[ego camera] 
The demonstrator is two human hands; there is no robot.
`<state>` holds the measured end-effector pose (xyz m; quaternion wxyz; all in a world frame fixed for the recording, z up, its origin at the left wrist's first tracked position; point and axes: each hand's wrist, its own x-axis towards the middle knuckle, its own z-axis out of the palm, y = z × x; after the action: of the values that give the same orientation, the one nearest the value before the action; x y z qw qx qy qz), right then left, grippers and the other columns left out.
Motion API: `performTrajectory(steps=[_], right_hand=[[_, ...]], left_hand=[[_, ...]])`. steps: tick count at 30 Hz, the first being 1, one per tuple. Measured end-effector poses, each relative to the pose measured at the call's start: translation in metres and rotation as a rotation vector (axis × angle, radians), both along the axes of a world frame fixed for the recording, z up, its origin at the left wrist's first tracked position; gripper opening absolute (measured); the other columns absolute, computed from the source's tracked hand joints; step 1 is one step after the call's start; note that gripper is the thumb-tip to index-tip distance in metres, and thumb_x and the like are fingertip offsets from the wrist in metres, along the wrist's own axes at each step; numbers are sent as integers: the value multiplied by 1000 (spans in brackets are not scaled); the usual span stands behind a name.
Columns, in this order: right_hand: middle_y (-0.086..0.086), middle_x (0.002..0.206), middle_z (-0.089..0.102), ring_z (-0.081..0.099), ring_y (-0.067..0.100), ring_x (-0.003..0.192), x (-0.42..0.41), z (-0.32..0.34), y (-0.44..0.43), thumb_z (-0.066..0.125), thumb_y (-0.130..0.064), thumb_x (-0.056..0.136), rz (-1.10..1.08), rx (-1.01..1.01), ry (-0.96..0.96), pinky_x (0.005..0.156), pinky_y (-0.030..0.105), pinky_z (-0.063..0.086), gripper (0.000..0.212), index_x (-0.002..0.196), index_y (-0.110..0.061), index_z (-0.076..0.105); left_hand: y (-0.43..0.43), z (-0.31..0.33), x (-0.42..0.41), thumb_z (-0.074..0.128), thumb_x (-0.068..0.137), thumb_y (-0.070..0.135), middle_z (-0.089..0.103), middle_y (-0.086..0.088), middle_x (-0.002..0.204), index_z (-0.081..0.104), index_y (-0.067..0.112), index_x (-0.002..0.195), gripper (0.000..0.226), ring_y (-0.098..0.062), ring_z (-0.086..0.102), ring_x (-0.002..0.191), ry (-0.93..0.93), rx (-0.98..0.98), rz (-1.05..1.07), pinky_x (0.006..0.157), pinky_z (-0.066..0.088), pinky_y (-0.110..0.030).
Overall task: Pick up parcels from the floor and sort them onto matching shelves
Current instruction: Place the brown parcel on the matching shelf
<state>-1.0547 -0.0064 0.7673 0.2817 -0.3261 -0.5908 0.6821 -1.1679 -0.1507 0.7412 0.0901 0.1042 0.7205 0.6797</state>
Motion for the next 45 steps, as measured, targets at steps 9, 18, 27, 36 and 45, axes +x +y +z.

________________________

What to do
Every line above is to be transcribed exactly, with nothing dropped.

Result below
[ego camera] 
The demonstrator is two human hands; there is no robot.
`<state>` holds the measured end-effector pose (xyz m; quaternion wxyz; all in a world frame fixed for the recording, z up, its origin at the left wrist's first tracked position; point and axes: each hand's wrist, its own x-axis towards the middle knuckle, its own z-axis out of the palm, y = z × x; after the action: of the values that give the same orientation, the one nearest the value before the action; x y z qw qx qy qz), right then left, grippers and the other columns left out.
Motion API: `performTrajectory(steps=[_], right_hand=[[_, ...]], left_hand=[[_, ...]])`. steps: tick count at 30 Hz, the first being 1, one per tuple. Measured end-effector poses, each relative to the pose measured at the call's start: translation in metres and rotation as a rotation vector (axis × angle, radians), both along the axes of a world frame fixed for the recording, z up, its origin at the left wrist's first tracked position; gripper opening absolute (measured); the other columns absolute, computed from the source's tracked hand joints; step 1 is one step after the call's start; note that gripper is the thumb-tip to index-tip distance in metres, and thumb_x and the like are fingertip offsets from the wrist in metres, along the wrist's own axes at each step; numbers are sent as integers: the value multiplied by 1000 (spans in brackets are not scaled); the usual span stands behind a name.
Columns, in this order: right_hand: middle_y (-0.086..0.086), middle_x (0.002..0.206), middle_z (-0.089..0.102), ring_z (-0.081..0.099), ring_y (-0.067..0.100), ring_x (-0.003..0.192), x (-0.42..0.41), z (-0.32..0.34), y (-0.44..0.43), thumb_z (-0.066..0.125), thumb_y (-0.130..0.064), thumb_x (-0.056..0.136), rz (-1.10..1.08), rx (-1.01..1.01), ry (-0.96..0.96), pinky_x (0.005..0.156), pinky_y (-0.030..0.105), pinky_z (-0.063..0.086), gripper (0.000..0.212), index_x (-0.002..0.196), index_y (-0.110..0.061), index_z (-0.076..0.105); left_hand: y (-0.43..0.43), z (-0.31..0.33), x (-0.42..0.41), thumb_z (-0.074..0.128), thumb_x (-0.068..0.137), thumb_y (-0.070..0.135), middle_z (-0.089..0.103), middle_y (-0.086..0.088), middle_x (-0.002..0.204), index_z (-0.081..0.104), index_y (-0.067..0.112), index_x (-0.002..0.195), gripper (0.000..0.226), ring_y (-0.098..0.062), ring_z (-0.086..0.102), ring_x (-0.002..0.191), ry (-0.93..0.93), rx (-0.98..0.98), rz (-1.05..1.07), pinky_x (0.006..0.157), pinky_z (-0.066..0.088), pinky_y (-0.110..0.030).
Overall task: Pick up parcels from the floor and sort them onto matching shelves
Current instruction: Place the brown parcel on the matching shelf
<state>-1.0547 -0.0064 0.7673 0.2817 -0.3261 -0.5908 0.6821 -1.1679 -0.1507 0.7412 0.0901 0.1042 0.7205 0.6797</state>
Motion for the next 45 steps, as measured, targets at steps 9, 18, 27, 36 and 45, axes +x +y +z.

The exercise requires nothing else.